Да, я хорошо помню, как я писала тебе, что не знаю и не хочу знать людей депо, что в Лошкарях я человек временный, присутствую здесь только физически, а душой и мыслями устремлена в другую жизнь. Ты считаешь, что это индивидуализм? Не уверена. Но сейчас у меня есть время подумать, правильно ли я вела себя. И спасибо тебе, что наталкиваешь меня на эти раздумья, хотя я, наверное, неизбежно сама пришла бы к ним. Здесь, в больнице, всех навещают товарищи с производства, сослуживцы, меня же не навещает никто, кроме матери. Не скрою, мне очень больно, особенно в субботу и в воскресенье, когда в палатах, в коридорах и в саду полно посетителей. В такие дни мне даже некуда скрыться со своей болью, кругом люди.
В сущности, у меня никого не осталось, кроме тебя. Но только не подумай, что я пишу эти строки и всхлипываю. Я крепкая, Светочка, я и не подозревала, какой могу быть крепкой, если захочу. Эта осень заставила меня повзрослеть.
А вот мечтаю я все так же. Брожу по больничному саду и мечтаю, мечтаю без конца. Теперь я, кажется, твердо решила посвятить себя медицине. В мечтах я вижу, как приезжаю сюда в Крутоярск замечательным доктором, профессором, может быть, академиком. Здесь, в этой вот больнице, я читаю лекции. Мои нынешние врачи слушают меня затаив дыхание, потому что я сделала много великих открытий, самые страшные болезни отступили перед ними.
Есть у меня свой девиз: «Через несчастье — к счастью!» Вылечусь, поступлю в медицинский институт. Возможно, сначала мне придется поработать медицинской сестрой или кем-то в этом роде.
Светочка, почему ты мало пишешь о себе? Только вопросы мне задаешь, а о себе две строчки. Помню, когда у меня был жив папа, я очень любила ложиться рядом с ним на диване и заставляла его рассказывать сказки. Он сам их придумывал. Но иногда и ничего не успевал рассказать, утомлялся, наверное, на работе. Только промолвит: «Жил-был…» — а сам уже спит. Вот и вся его сказка. Так и у тебя получается: «Жил-был… и спит».

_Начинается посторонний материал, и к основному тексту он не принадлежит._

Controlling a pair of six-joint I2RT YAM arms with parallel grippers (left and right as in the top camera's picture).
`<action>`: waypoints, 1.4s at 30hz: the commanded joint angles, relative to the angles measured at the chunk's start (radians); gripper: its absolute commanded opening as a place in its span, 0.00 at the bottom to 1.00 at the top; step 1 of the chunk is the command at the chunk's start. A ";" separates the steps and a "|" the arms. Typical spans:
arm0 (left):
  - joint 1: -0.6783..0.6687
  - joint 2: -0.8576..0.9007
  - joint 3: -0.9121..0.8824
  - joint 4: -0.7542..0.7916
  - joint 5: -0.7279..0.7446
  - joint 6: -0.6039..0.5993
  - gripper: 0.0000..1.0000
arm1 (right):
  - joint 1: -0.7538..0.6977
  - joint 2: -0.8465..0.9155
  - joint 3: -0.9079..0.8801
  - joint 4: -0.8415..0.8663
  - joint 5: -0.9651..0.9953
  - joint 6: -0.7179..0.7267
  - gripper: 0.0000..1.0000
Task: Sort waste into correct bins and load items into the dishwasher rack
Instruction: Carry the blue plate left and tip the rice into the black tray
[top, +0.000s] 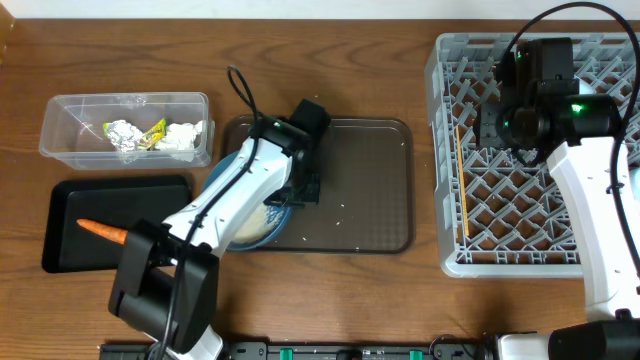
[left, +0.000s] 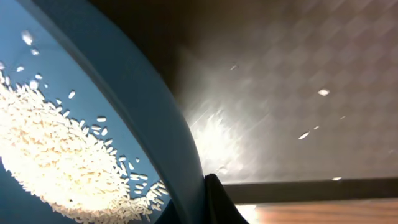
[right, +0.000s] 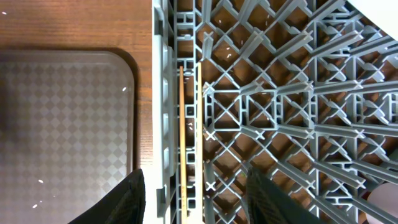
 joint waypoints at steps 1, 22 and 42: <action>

Пиши, родная моя, больше, прямо сюда, на больницу. Целую тебя, твоя Лиля».
II
Между конторой и общежитием депо, в клубе, именуемом красным уголком, сидела в окружении книжных полок маленькая молчаливая девушка. К ней, в ее трехоконную надстройку, вела узенькая лестница, до того крутая, что даже самый легкий ходок, поднявшись наверх, задерживался немного отдохнуть перед дверью.
Нельзя сказать, чтобы лестница без конца скрипела под ногами посетителей. Случались дни, когда по ее неровным ступенькам не поднимался никто, кроме самой библиотекарши. За книгами больше ездили в город или же пользовались услугами поселковой библиотеки, та была побогаче, чем деповская.

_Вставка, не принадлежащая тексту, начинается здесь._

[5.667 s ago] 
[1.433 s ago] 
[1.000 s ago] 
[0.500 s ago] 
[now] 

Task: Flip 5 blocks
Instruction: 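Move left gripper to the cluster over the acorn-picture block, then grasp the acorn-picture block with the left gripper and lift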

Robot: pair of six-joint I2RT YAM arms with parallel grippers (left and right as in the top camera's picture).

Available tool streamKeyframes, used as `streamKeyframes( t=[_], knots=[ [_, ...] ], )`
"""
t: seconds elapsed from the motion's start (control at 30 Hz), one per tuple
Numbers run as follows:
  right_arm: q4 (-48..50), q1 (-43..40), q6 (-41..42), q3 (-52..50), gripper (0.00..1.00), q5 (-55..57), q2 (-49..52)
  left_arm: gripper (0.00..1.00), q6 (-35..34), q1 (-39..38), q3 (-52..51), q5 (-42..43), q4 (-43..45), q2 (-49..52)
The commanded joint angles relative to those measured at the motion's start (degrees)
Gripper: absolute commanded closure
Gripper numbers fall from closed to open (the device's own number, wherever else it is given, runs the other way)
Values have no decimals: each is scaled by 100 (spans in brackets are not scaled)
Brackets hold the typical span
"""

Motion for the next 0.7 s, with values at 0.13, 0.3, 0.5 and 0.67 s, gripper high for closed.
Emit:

Вознесясь над деповскими путями, сидела в своем трехоконном мезонине маленькая нелюдимая девушка. Внизу, грохоча и дымя, катились паровозы, и мезонин время от времени дрожал, как испуганный. Девушка отрывалась от книги, рассеянно прислушивалась, а затем снова жадно припадала к страницам.
Библиотекаршу не помнили, не замечали, хотя знали о ее существовании. Казалось, исчезни она — и долго, а может быть, и вовсе не хватятся ее в депо.